“In Chill’s limited experience with the music industry, she’d learned that being heavily armed and highly insane were more common than she’d ever realized.” – OF Cieri, ‘BACKMASK’
The New York Knickerbockers are blessed in the light of Heaven. The New York Knickerbockers are the team of destiny. The New Yorker Knickerbockers are on an all-time heater, the greatest playoff win streak ever interrupted only by an agent of Satan temporarily infiltrating Madison Square Garden. Hey, even Jesus had to face temptation in the desert. Even Jesus had to falsely accused, whipped, and hung on the cross. Jalen Brunson is on his way to Knicks immortality, Karl-Anthony Towns has completely redeemed his career, Mikal Bridges finally looks like the shooting guard the Knicks thought they were trading for, Josh Hart is like if Taj Gibson was a guard, and OG Anunoby looks like a role player version of Kawhi Leonard. The bench mob of hometown hero Jose Alvarado, Deuce McBride, Mitch Robinson, Landry Shamet, and Jordan Clarkson has been awesome. Even Jeremy Sochan got some key minutes in Game Four, fulfilling a Shipwrecked Sailor Blog prediction (I of course made it while he was still on the Spurs but whatever). This has been a wildly competitive series, despite the 3-1 lead. Honestly, it could be 4-0 Knicks rn, or 2-2, or 3-1 Spurs. That’s how close these games have been. But the Knicks are anointed.

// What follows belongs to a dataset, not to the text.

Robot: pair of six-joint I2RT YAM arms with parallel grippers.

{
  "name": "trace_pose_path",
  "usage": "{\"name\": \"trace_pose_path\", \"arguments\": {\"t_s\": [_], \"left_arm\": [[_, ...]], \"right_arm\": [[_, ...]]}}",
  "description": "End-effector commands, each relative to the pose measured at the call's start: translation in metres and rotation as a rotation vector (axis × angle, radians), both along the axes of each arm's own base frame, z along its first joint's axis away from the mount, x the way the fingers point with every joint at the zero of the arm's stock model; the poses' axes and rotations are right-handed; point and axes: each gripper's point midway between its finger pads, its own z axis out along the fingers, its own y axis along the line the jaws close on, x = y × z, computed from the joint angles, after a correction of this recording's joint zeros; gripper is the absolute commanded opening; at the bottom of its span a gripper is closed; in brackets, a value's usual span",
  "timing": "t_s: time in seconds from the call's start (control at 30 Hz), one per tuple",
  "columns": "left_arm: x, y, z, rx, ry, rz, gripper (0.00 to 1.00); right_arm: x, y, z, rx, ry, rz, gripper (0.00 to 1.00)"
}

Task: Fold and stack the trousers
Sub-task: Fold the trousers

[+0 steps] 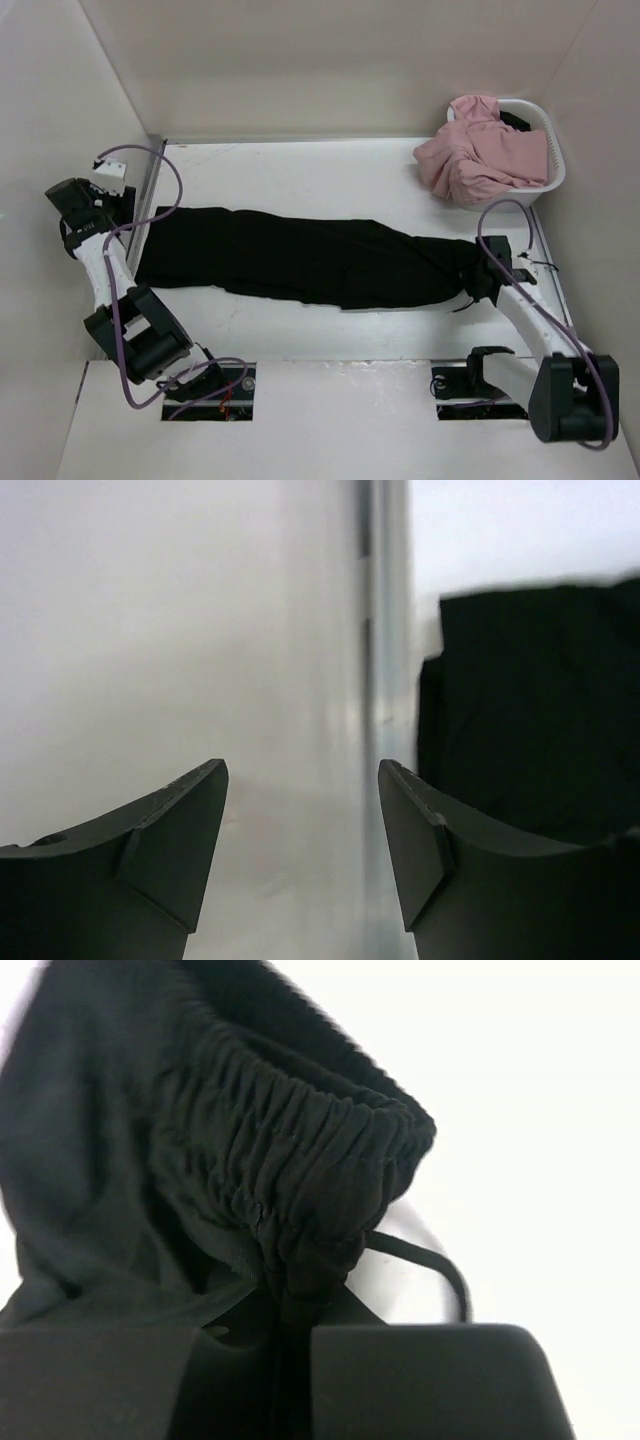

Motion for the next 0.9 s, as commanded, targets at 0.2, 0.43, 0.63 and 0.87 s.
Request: {"name": "trace_pose_path", "arguments": {"t_s": [0.2,0.43,0.63,0.87], "left_arm": [[0.002,-0.069,-0.104,-0.478,0.223,0.061,0.50],[-0.001,-0.104,-0.138,-0.295,0.304,-0.012,0.52],[-0.001,-0.106,-0.146,-0.272,0.356,0.005,0.50],[-0.002,-0.112,-0.154,-0.279,0.409,-0.023,0.40]], "right_arm": [[0.030,-0.063,0.150,-0.619,-0.148,0.265,0.00],[0.063,0.080,0.196,-0.846,-0.246,0.709,0.00],[0.055,0.245,0.163,-0.857,-0.239,1.040,0.00],[0.047,0.347,0.143,-0.779,-0.272,1.079,0.04]]}}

Hey, Lazy & Entitled news: we got a new podcast—just Brendan and me talking about practice like Allen Iverson. Apple | Spotty | SoundCloud. We also got a reading coming up! This should be a fun one, with Chicago luminaries Sara Matson, Bridget Gordon, and Julián Martinez reading. I’ll read a few poems to open the night, and Brendan will provide some music. Rivers & Roads’ espresso bar will be available—try the vanilla beet latte and tip yr baristas, homies. See you Wednesday.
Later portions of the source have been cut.